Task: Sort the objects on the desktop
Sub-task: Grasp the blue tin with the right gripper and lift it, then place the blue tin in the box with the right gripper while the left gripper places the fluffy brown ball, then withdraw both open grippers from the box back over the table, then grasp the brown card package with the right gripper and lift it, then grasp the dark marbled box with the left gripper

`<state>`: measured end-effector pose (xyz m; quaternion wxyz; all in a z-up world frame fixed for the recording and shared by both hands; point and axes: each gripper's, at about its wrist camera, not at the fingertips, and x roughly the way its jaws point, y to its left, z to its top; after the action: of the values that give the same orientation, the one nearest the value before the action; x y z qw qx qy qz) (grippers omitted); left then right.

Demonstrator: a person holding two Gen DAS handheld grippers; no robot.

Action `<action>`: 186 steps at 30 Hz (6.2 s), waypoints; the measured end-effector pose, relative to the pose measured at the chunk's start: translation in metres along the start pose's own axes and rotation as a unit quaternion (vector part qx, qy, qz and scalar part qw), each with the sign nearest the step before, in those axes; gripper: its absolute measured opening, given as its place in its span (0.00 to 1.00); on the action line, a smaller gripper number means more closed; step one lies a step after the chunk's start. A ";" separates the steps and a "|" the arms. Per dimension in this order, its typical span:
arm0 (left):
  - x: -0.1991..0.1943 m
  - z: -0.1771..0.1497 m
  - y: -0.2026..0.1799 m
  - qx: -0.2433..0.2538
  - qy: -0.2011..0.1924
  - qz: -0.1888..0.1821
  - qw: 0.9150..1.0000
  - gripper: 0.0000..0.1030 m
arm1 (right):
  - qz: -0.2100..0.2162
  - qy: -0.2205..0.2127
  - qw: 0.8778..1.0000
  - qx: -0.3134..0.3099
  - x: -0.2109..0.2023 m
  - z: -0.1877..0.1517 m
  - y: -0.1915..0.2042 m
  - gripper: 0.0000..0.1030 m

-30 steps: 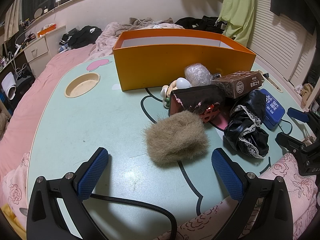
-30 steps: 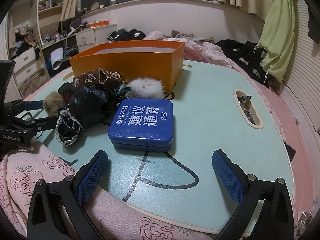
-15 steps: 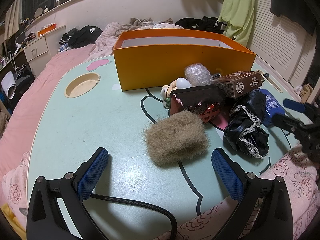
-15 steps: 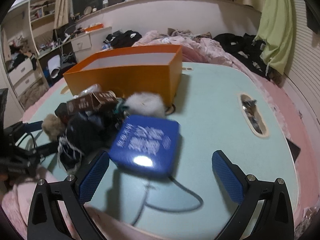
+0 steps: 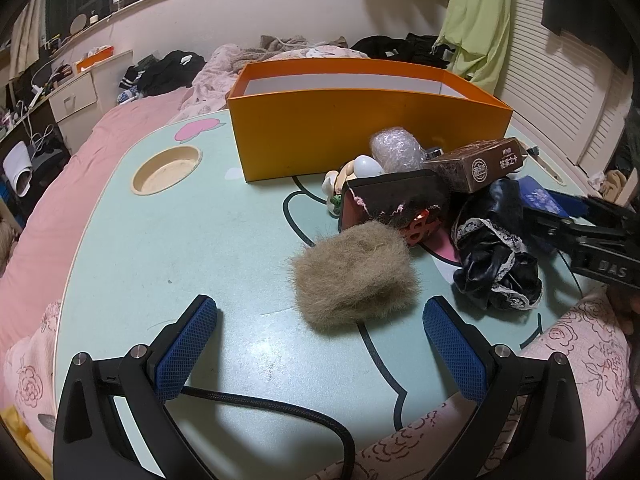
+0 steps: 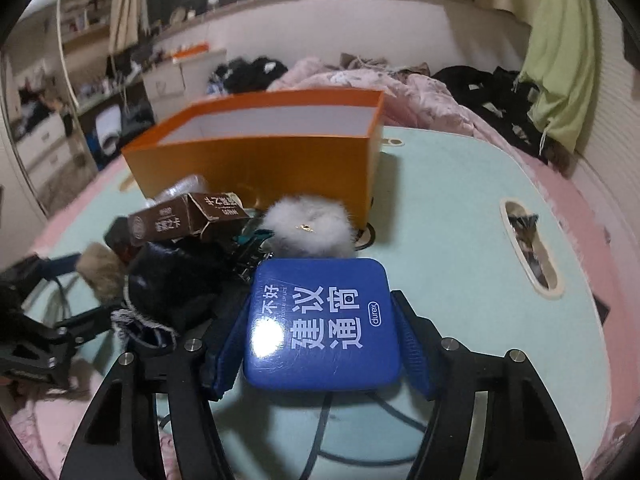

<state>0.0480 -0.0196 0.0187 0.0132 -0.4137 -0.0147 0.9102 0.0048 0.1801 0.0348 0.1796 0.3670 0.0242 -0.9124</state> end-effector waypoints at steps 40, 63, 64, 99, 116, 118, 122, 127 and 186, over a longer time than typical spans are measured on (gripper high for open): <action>0.012 0.133 0.002 -0.020 -0.125 -0.011 0.992 0.55 | 0.034 -0.059 0.998 -0.016 0.036 0.121 0.013 0.66; 0.038 0.116 -0.010 -0.013 -0.109 -0.024 0.994 0.82 | 0.007 -0.053 0.997 -0.059 0.033 0.082 0.005 0.76; 0.025 0.114 -0.006 -0.028 -0.135 -0.033 0.990 0.82 | 0.015 -0.055 0.997 -0.050 0.025 0.080 0.003 0.76; 0.009 0.010 -0.014 0.015 0.017 -0.011 1.000 1.00 | -0.048 0.017 0.998 -0.042 -0.015 -0.038 -0.001 1.00; 0.013 0.007 -0.013 0.011 0.008 -0.012 1.000 1.00 | 0.042 -0.065 0.995 -0.068 -0.035 0.012 0.039 0.95; 0.013 0.007 -0.013 0.012 0.008 -0.012 1.000 1.00 | 0.025 -0.069 0.992 -0.098 -0.028 0.020 0.055 0.95; 0.013 0.007 -0.013 0.012 0.009 -0.012 1.000 1.00 | 0.027 -0.032 0.989 -0.139 -0.006 0.031 0.081 0.95; 0.013 0.007 -0.012 0.012 0.009 -0.012 1.000 1.00 | -0.002 -0.016 0.986 -0.163 0.011 0.036 0.091 0.95; -0.005 0.018 -0.008 -0.004 -0.033 -0.039 0.999 0.83 | -0.022 -0.018 0.998 -0.058 -0.034 -0.046 0.001 0.57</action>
<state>0.0379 -0.0123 0.0342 0.0467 -0.3828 -0.0349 0.9220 0.0582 0.1975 0.0245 0.1812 0.3386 0.0822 -0.9197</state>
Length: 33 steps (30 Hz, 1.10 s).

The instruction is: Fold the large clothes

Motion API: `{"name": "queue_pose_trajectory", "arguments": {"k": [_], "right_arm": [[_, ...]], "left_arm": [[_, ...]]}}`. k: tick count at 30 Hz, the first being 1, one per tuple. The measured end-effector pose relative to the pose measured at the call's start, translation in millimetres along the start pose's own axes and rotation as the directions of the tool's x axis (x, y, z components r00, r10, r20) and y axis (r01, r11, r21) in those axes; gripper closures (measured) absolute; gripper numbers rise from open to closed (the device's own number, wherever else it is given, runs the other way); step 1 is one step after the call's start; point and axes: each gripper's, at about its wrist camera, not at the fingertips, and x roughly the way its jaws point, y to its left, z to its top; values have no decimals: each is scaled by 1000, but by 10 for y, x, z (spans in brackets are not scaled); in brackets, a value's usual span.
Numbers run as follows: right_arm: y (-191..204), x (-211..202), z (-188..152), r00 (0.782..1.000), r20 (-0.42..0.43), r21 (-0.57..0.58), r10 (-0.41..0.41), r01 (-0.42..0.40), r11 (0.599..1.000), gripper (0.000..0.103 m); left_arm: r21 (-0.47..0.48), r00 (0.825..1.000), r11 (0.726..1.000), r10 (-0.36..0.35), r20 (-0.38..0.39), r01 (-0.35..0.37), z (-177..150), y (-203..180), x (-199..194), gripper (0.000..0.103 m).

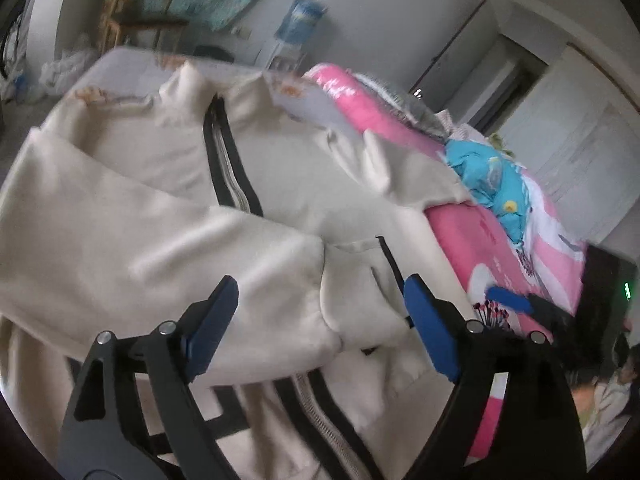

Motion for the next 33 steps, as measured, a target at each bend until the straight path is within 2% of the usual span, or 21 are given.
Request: {"name": "queue_pose_trajectory", "arguments": {"k": [1, 4, 6, 8, 9, 11, 13, 15, 17, 19, 20, 22, 24, 26, 28, 31, 33], "right_arm": [[-21, 20, 57, 999, -3, 25, 37, -37, 999, 17], [-124, 152, 194, 987, -36, 119, 158, -152, 981, 17], [-218, 407, 272, 956, -93, 231, 278, -251, 940, 17], [-291, 681, 287, 915, -151, 340, 374, -307, 889, 22], [-313, 821, 284, 894, -180, 386, 410, -319, 866, 28], [-346, 1067, 261, 866, -228, 468, 445, -303, 830, 34], [-361, 1236, 232, 853, -266, 500, 450, -276, 821, 40], [-345, 1394, 203, 840, -313, 510, 443, -245, 825, 40], [-320, 1423, 215, 842, -312, 501, 441, -248, 829, 44], [-239, 1418, 261, 855, -341, 447, 390, -218, 868, 59], [-214, 1419, 271, 858, -352, 425, 373, -208, 881, 63], [-131, 1450, 294, 871, -378, 354, 314, -178, 918, 82], [-80, 1483, 328, 884, -387, 296, 264, -152, 943, 96], [-17, 1484, 408, 892, -379, 265, 246, -150, 953, 97], [90, 1433, 597, 914, -345, 199, 215, -153, 968, 97], [252, 1367, 1006, 936, -265, 138, 231, -200, 970, 98], [440, 1266, 1412, 956, -178, 77, 235, -224, 971, 98]], "left_arm": [[9, 1000, 1000, 15, 8, -15, -37, -126, 104, 22], [11, 993, 994, 107, 40, -108, -154, -70, -72, 22], [24, 978, 979, 201, 53, -203, -194, -7, -129, 24], [40, 958, 957, 284, 50, -286, -278, 45, -159, 30], [44, 947, 946, 320, 37, -322, -355, 92, -159, 33], [42, 941, 940, 338, 17, -338, -468, 149, -158, 41], [35, 939, 938, 344, 13, -344, -563, 201, -167, 47], [27, 928, 928, 371, 20, -372, -638, 266, -172, 52], [4, 915, 915, 404, 20, -404, -674, 373, -161, 56], [-37, 904, 904, 427, 14, -427, -688, 506, -152, 58], [-62, 902, 900, 432, 15, -430, -680, 579, -167, 58], [-116, 898, 893, 439, 19, -434, -649, 711, -189, 58], [-180, 897, 885, 441, 24, -430, -615, 860, -222, 59], [-220, 899, 881, 437, 37, -419, -602, 955, -256, 61], [-249, 898, 877, 436, 55, -411, -577, 1032, -278, 62], [-247, 894, 876, 443, 71, -414, -543, 1059, -247, 62], [-254, 890, 871, 450, 72, -420, -510, 1071, -230, 62]]}}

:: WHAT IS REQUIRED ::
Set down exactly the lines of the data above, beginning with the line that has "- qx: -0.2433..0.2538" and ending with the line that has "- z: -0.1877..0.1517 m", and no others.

:: RESULT FOR THIS EXERCISE ::
  - qx: -0.2433..0.2538
  - qy: -0.2011..0.1924
  - qz: -0.1888..0.1821
  - qw: 0.9150..1.0000
  - gripper: 0.0000..0.1030 m
arm1 (right):
  - qz: -0.2100..0.2162
  - qy: -0.2205..0.2127
  - qw: 0.8778..1.0000
  - qx: -0.3134..0.3099
  - x: -0.2109..0.2023 m
  - z: -0.1877..0.1517 m

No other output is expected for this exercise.